Film Review: First Man

On the heels of their six-time Academy Award®-winning smash, La La Land, Oscar®-winning director Damien Chazelle and star RYAN GOSLING reteam for Universal Pictures’ First Man, the riveting story of NASA’s mission to land a man on the moon, focusing on Neil Armstrong and the years 1961-1969.


Hot from the success of 2016’s La La Land, Damien Chazelle returns with First Man, his personal take on the long and arduous road to getting a man on the moon. We all know how this story ends, but in this fable of astronomic ambition it’s about the journey, not the destination.
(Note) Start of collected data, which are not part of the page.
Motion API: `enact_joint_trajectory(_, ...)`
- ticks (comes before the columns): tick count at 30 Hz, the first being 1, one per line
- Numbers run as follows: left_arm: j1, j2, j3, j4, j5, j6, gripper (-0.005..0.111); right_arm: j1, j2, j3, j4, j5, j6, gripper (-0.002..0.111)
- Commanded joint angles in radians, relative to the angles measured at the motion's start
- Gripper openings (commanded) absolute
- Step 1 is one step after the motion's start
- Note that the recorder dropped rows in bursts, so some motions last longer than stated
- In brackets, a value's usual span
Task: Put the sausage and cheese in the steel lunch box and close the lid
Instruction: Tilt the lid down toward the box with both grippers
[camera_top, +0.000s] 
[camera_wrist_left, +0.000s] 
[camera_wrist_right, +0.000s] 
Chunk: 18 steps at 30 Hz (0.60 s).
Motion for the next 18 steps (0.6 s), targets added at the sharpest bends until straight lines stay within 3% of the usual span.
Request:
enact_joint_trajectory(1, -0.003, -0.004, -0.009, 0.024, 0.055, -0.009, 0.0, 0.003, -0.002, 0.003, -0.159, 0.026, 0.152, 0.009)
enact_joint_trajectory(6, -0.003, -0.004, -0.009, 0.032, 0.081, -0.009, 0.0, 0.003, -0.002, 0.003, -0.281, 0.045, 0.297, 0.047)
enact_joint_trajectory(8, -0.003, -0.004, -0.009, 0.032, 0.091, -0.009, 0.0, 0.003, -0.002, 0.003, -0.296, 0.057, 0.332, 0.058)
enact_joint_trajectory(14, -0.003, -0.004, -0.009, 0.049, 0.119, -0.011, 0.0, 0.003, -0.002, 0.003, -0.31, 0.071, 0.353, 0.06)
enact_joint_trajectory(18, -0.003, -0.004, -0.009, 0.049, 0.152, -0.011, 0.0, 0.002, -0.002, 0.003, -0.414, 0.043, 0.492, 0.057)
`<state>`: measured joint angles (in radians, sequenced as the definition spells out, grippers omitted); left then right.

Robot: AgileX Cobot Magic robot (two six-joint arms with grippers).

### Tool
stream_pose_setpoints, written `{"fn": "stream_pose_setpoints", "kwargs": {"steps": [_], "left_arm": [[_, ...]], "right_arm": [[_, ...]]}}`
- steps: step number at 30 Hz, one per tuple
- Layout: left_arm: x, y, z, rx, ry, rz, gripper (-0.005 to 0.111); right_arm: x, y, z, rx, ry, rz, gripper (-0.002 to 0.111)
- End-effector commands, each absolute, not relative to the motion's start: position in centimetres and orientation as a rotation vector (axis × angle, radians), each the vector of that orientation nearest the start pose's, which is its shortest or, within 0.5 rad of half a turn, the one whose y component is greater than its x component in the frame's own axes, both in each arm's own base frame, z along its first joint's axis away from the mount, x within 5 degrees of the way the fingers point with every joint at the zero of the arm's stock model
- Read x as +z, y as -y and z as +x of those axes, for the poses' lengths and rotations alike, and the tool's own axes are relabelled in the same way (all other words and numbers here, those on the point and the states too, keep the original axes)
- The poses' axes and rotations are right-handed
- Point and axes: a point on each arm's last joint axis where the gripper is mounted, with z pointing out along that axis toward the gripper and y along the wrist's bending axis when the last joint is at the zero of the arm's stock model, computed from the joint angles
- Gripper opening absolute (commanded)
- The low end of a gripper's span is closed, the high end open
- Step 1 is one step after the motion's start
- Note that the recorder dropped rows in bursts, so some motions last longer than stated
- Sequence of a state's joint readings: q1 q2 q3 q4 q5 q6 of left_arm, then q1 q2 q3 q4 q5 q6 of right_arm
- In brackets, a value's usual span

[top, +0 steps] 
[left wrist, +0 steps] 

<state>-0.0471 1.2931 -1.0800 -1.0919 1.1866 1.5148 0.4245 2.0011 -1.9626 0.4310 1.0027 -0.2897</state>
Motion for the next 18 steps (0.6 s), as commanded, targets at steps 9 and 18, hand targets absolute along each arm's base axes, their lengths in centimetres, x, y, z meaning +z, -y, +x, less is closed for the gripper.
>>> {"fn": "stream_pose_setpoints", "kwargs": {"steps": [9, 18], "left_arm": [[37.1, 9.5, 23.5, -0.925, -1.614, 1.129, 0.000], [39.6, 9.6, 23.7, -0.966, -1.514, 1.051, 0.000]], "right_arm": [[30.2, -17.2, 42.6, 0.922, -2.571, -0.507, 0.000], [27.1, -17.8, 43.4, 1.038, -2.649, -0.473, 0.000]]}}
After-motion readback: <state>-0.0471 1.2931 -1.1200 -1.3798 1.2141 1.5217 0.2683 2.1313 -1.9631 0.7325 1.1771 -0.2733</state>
Despite previously having worked with Chazelle on La La Land, leading man Ryan Gosling proves the perfect fit to play the titular first man. Gosling’s trademark blank intensity captures Neil Armstrong’s famous taciturn interview technique and rejection of the limelight. Gosling’s Armstrong is a family man, one of obvious deeply felt emotion and determination. But he also remains frustratingly enigmatic, and we never quite cross that gap into his interior life.

This is true, perhaps, of the film’s supporting cast. It’s a stellar lineup and there is a refreshing lack of showboating all round, but as a result only a few key players really make their mark. Chief among them Claire Foy as Janet, Armstrong’s wife. She is the strong, independent, supportive character that one might expect from worthy drama such as this, but Foy makes a good go of it nonetheless.
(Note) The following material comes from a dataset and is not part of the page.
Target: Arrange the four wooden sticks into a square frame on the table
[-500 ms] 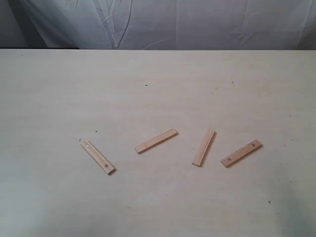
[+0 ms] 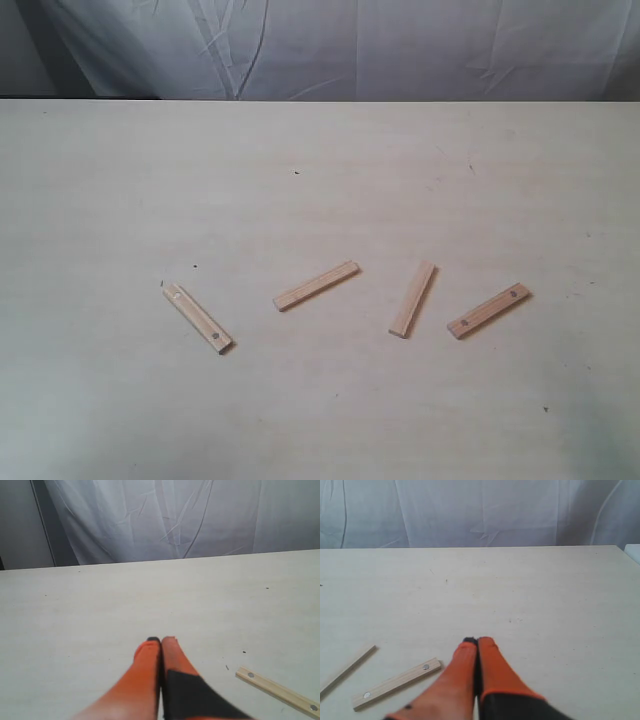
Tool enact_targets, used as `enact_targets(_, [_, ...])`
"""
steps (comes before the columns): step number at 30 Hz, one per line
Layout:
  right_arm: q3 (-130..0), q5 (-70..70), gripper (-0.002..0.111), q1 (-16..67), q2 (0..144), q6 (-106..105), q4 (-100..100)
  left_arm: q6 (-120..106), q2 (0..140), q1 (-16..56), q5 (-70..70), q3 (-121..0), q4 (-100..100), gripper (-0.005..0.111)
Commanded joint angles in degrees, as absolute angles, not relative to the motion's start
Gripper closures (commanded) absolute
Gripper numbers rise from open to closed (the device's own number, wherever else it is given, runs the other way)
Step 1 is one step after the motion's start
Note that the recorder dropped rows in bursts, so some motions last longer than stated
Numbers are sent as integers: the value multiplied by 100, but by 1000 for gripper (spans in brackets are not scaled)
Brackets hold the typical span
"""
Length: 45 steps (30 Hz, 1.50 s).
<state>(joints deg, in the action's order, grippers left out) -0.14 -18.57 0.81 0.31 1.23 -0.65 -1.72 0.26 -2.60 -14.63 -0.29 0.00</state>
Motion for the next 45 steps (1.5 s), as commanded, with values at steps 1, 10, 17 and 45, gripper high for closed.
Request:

The events of the film are firmly situated within the political context of the Space Race, but there is an intelligent lack of jingoistic flag-waving. Armstrong’s own motivations for being the first to walk on that alien surface is firmly rooted in the personal, while any political discourse is rooted not in nationalism, but in a celebration of this epic step forward for mankind.
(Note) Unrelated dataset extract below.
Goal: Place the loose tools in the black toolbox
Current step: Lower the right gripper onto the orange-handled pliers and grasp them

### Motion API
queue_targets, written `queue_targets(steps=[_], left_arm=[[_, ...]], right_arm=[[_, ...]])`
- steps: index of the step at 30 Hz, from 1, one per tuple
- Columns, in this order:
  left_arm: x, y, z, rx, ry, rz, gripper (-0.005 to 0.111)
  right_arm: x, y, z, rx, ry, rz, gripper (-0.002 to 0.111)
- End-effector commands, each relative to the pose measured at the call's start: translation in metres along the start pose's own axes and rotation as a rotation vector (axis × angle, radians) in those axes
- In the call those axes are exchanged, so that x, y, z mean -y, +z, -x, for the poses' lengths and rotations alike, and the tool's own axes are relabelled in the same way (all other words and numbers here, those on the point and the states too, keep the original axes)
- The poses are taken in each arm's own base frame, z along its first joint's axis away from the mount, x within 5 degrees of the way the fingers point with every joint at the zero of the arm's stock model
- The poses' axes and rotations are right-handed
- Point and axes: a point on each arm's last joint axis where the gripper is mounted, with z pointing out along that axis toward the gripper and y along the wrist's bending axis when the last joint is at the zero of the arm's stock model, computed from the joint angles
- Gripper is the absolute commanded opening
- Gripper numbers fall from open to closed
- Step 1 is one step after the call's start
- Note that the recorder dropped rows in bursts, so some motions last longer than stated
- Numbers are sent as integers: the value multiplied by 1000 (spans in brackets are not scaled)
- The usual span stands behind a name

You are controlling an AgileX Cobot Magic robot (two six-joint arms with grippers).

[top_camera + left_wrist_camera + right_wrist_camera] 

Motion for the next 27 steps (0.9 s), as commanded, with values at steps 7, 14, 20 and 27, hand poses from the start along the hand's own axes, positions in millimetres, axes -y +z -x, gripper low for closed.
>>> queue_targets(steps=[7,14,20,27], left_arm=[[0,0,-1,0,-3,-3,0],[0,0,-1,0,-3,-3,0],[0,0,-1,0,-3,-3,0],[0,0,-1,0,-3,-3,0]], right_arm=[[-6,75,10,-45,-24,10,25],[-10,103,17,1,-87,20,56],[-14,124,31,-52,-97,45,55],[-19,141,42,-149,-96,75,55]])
Where First Man truly excels is in Linus Sandgren’s intimate cinematography. Eschewing classically framed grandeur in favour of humanistic close-ups, Chazelle evokes the literal and figurative scale of the endeavour through subjective, eye-level perspective – even if eye-level is sometimes a quarter million miles above the surface of the Earth. We first meet Armstrong pre-Apollo recruitment, during a hair-raising test flight. Sandgren employs the handheld, shaky cameras we’ve seen a thousand times before, but the grainy, era-evoking film conveys a truly visceral, lived-in experience, one which is revisited throughout the film.

The style is less successful during the strained conversations between Foy and Gosling, when the technique’s disorienting qualities threaten to obstruct the performances and the drama. But on the occasion when Chazelle’s camera pulls back to show the great beyond, the contrast is astonishing. Several times he uses negative space to fill the screen, with only a hint of the curvature of the earth to give us some orientation while Armstrong’s tiny craft drifts through the abyss.

Never has discussing the aspect ratio of a film felt more like a spoiler than here, so let’s just say that seeing First Man on the biggest IMAX screen is essential to the experience, and it’s no exaggeration that a few late moments approach the sublime. Nothing on the screen, or anywhere else, could ever hope to replicate the profound, transformative experience of walking on another world. But it is difficult to imagine that it could ever be captured more closely than here.

First Man is released in IMAX cinemas from Friday 12 October.